> **Your assignment**
If a line in the listing below includes the string "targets", pull it out.

> **Material provided**
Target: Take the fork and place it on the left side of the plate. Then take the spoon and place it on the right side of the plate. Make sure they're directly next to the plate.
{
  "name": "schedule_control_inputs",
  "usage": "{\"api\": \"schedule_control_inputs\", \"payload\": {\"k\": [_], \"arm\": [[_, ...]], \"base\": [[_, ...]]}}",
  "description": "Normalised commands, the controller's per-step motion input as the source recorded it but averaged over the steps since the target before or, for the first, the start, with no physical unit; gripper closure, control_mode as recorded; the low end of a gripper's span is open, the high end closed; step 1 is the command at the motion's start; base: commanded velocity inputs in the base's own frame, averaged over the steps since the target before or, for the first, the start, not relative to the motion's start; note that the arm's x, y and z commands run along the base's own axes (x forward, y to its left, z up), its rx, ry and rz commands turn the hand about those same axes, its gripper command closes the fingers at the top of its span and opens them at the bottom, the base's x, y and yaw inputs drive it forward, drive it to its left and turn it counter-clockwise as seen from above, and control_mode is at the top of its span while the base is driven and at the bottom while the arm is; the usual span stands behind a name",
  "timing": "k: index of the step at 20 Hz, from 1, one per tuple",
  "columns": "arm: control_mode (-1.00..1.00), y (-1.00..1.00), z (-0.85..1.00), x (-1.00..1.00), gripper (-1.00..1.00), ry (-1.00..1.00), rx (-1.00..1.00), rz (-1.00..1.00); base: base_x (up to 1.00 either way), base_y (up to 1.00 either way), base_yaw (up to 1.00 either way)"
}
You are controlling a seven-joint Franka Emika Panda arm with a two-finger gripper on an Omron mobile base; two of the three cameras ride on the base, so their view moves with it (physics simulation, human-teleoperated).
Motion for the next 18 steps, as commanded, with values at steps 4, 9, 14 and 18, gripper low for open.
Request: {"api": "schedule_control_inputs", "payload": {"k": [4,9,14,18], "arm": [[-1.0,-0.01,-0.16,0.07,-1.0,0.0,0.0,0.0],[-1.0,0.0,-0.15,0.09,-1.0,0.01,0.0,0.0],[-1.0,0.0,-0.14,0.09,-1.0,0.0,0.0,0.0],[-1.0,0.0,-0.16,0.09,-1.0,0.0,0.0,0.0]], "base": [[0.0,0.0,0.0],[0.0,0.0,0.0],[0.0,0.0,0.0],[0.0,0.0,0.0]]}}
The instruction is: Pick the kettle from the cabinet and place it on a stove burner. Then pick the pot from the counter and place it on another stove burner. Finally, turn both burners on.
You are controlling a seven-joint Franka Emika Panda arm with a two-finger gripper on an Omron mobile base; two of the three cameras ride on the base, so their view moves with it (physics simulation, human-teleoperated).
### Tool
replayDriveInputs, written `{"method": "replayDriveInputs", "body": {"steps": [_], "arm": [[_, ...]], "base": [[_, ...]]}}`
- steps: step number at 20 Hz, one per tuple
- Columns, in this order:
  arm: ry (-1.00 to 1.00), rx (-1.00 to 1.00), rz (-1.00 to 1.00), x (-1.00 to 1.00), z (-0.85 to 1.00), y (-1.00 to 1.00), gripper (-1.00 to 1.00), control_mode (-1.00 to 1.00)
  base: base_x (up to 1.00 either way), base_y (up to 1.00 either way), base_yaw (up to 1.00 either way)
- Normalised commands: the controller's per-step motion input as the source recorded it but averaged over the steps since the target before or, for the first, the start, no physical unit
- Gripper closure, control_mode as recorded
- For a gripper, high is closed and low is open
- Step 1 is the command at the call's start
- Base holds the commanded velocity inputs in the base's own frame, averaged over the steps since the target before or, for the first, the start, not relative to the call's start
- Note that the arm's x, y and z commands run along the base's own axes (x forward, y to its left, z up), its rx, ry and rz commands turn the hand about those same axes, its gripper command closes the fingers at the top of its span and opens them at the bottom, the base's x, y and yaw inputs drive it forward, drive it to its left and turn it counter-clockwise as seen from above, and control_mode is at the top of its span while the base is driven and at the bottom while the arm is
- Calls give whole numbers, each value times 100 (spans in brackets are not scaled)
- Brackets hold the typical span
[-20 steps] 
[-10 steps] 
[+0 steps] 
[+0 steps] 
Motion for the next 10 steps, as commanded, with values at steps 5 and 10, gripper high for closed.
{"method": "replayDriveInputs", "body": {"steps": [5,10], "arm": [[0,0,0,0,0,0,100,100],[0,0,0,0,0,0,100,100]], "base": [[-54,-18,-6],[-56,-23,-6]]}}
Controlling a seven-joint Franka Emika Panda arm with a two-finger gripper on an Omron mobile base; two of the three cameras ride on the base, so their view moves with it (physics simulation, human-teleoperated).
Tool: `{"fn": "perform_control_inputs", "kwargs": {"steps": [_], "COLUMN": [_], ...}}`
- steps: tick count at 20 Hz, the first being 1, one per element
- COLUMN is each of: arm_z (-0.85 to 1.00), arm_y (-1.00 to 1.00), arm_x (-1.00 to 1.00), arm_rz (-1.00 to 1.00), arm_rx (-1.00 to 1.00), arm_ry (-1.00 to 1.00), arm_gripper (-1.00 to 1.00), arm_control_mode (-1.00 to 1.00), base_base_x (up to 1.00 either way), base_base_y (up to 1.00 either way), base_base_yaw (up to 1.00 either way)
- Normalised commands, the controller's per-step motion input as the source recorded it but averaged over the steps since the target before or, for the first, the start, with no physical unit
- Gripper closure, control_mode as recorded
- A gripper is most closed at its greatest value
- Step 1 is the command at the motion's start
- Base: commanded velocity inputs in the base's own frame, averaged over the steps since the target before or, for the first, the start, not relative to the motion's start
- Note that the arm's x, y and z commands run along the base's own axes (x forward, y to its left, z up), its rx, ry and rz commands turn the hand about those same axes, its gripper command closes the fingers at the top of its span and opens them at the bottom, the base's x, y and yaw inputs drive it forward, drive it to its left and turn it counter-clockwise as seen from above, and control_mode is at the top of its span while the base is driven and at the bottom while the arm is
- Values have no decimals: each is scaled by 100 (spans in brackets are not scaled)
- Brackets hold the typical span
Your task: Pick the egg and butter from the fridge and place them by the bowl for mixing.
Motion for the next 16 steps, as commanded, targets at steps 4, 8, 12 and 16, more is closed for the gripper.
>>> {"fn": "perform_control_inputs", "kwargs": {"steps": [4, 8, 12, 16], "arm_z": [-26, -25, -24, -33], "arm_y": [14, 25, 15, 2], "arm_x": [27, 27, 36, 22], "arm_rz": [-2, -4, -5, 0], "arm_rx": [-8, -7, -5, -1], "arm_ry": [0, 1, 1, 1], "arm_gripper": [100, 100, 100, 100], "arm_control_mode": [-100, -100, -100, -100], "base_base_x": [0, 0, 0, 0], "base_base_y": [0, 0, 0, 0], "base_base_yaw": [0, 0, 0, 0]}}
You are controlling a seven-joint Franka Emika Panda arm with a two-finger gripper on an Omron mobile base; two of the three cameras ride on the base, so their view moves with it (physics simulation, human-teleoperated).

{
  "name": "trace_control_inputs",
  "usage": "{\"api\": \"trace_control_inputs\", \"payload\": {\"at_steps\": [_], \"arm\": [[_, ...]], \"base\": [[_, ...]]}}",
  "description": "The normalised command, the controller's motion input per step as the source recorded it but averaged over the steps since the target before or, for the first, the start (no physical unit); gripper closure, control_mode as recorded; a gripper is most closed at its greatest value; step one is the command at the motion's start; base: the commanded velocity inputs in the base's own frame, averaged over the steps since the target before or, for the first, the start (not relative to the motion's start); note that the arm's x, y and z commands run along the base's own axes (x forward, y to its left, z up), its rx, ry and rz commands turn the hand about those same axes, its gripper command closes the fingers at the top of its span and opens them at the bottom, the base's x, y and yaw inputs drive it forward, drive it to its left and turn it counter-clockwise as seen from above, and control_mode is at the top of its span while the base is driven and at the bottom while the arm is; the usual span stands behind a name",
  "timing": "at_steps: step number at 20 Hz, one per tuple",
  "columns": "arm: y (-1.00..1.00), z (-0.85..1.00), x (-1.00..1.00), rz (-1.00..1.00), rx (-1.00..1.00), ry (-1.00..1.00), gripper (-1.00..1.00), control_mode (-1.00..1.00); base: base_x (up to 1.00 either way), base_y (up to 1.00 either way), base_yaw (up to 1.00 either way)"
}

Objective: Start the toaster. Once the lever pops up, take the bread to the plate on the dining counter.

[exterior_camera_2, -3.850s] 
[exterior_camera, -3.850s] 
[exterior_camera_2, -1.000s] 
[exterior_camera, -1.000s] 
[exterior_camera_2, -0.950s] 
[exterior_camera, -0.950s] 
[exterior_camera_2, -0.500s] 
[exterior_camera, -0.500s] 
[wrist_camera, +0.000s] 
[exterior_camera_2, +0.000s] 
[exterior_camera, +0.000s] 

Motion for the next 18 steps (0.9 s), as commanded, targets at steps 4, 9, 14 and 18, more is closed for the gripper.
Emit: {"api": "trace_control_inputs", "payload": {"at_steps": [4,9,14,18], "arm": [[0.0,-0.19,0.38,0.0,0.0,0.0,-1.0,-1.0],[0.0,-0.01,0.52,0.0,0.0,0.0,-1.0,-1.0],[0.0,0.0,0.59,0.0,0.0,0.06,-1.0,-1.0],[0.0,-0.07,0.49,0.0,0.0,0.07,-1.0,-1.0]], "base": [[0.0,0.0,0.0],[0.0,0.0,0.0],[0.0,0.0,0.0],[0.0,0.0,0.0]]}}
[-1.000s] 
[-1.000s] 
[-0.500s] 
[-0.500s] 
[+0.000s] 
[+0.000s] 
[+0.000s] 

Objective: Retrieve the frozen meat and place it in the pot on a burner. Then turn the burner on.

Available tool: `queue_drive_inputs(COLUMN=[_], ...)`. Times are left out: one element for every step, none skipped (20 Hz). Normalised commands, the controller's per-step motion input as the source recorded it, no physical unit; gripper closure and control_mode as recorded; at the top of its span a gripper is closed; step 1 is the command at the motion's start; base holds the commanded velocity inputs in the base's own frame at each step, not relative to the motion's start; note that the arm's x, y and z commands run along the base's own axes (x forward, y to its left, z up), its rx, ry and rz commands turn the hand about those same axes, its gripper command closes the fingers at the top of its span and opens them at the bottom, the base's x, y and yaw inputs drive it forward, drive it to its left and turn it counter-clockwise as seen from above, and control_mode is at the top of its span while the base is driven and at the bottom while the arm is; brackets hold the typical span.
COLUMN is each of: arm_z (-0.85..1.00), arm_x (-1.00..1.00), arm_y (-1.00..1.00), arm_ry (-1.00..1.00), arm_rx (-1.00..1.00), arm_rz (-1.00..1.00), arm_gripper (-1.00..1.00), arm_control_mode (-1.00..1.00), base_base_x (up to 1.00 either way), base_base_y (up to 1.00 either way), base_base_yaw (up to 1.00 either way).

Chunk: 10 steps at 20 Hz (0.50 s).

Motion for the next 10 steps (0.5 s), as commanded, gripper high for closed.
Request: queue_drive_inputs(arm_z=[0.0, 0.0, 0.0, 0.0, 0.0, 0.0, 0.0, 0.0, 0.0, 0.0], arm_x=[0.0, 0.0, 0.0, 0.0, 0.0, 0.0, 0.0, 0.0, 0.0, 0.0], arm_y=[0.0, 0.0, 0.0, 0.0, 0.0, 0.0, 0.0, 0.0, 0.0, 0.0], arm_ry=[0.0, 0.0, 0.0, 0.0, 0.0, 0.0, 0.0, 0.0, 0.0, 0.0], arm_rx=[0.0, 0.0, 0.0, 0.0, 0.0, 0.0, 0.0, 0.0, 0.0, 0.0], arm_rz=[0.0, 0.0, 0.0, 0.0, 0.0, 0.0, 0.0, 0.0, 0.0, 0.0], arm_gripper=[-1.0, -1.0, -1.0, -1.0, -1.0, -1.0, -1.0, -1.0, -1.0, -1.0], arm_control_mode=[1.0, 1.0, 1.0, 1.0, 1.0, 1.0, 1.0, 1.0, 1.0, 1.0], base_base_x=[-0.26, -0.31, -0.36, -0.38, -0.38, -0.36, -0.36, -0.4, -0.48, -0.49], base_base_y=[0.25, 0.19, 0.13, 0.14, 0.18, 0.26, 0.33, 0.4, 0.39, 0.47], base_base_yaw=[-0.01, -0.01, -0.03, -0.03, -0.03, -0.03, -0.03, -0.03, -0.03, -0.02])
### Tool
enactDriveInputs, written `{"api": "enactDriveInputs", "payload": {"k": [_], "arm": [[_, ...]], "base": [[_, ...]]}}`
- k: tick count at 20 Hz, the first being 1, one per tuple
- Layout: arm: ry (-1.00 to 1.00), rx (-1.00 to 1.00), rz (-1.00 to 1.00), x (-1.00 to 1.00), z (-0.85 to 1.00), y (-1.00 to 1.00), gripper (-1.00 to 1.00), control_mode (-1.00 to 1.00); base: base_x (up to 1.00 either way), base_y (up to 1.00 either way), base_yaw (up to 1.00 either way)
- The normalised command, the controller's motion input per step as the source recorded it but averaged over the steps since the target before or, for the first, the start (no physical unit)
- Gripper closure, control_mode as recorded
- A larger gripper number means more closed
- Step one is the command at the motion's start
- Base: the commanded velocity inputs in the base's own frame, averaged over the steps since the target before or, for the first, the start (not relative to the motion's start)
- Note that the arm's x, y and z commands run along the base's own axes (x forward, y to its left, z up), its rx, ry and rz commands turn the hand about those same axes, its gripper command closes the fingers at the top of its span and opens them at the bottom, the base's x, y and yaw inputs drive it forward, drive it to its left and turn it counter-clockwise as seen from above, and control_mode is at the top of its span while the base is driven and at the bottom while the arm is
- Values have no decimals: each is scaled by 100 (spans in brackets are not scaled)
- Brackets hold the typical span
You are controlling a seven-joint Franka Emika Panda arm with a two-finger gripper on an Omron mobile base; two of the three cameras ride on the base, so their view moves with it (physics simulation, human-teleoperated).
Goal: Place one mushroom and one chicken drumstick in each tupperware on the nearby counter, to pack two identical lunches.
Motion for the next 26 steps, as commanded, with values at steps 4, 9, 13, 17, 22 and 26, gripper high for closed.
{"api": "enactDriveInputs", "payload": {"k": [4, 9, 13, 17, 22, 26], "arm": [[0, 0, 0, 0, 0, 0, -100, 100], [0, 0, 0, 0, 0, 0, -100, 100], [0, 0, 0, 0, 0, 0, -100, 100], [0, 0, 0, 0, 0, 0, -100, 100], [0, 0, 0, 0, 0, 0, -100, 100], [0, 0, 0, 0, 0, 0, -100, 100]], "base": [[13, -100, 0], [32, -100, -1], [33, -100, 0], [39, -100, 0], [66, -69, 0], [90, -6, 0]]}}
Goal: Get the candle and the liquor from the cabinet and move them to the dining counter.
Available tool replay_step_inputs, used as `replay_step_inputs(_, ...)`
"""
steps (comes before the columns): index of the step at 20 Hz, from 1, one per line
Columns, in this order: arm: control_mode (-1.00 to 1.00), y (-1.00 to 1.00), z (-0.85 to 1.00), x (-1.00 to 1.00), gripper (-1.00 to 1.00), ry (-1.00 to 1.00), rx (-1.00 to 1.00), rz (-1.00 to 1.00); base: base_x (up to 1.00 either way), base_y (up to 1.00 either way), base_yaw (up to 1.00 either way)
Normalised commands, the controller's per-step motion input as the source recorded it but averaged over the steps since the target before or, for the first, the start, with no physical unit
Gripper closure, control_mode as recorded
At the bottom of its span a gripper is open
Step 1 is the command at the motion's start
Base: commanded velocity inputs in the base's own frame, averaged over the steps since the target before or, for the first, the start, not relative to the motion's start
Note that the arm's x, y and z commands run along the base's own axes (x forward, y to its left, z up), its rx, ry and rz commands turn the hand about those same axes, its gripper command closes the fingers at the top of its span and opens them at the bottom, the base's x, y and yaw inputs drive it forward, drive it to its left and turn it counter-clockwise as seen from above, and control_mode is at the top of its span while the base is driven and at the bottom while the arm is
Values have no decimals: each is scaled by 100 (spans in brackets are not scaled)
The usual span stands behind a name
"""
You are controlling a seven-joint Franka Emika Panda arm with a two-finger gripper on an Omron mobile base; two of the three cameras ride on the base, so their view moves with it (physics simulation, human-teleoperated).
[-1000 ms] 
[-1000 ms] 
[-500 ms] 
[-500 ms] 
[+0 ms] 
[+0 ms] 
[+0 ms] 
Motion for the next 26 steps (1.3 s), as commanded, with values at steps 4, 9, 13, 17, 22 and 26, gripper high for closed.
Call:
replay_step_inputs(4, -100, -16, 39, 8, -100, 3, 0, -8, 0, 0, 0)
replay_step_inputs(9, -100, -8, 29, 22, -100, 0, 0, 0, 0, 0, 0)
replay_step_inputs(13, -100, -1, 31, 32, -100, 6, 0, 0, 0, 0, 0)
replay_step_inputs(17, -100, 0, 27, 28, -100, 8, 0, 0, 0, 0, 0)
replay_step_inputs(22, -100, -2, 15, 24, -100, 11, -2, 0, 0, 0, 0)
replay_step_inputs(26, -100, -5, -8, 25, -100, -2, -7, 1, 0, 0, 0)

> **Result of the task**
Motion for the next 16 steps, as commanded, targets at steps 4, 8, 12 and 16, more is closed for the gripper.
Motion for the next 18 steps (0.9 s), as commanded, targets at steps 4, 9, 14 and 18, more is closed for the gripper.

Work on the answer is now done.